State the number of lines below in which the word "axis" appears. Nothing else belongs in the answer.

* * * * *

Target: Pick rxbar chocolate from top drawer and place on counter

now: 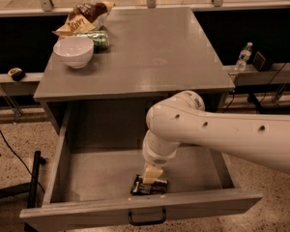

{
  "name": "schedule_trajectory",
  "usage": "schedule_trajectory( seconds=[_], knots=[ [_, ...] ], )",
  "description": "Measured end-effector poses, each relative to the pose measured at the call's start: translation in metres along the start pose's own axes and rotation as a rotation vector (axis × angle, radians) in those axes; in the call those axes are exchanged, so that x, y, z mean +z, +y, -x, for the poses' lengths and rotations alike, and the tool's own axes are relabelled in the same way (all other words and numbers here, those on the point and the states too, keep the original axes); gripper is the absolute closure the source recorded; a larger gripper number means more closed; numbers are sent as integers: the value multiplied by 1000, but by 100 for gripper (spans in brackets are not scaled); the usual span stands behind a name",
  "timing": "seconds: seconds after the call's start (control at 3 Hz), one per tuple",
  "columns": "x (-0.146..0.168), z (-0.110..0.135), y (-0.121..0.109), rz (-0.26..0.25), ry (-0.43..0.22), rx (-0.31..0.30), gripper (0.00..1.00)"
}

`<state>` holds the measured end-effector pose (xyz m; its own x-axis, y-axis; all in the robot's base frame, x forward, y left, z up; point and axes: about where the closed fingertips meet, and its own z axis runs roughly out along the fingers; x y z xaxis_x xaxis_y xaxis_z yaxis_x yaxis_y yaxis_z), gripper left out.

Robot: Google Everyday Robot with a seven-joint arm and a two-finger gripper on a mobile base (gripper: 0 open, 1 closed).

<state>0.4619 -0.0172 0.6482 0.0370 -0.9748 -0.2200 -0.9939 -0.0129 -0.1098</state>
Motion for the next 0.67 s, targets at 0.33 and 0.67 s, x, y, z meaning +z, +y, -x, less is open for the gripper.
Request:
schedule_trajectory(
  seconds=[0.33,0.67],
  knots=[
    [19,-16,17,57,16,18,38],
    [34,-18,47,132,0,-1,38]
  ],
)
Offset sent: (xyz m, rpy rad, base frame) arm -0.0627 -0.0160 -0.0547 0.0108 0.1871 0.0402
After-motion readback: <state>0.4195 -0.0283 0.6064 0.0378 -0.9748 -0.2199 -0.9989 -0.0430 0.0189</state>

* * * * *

# Task solution:
2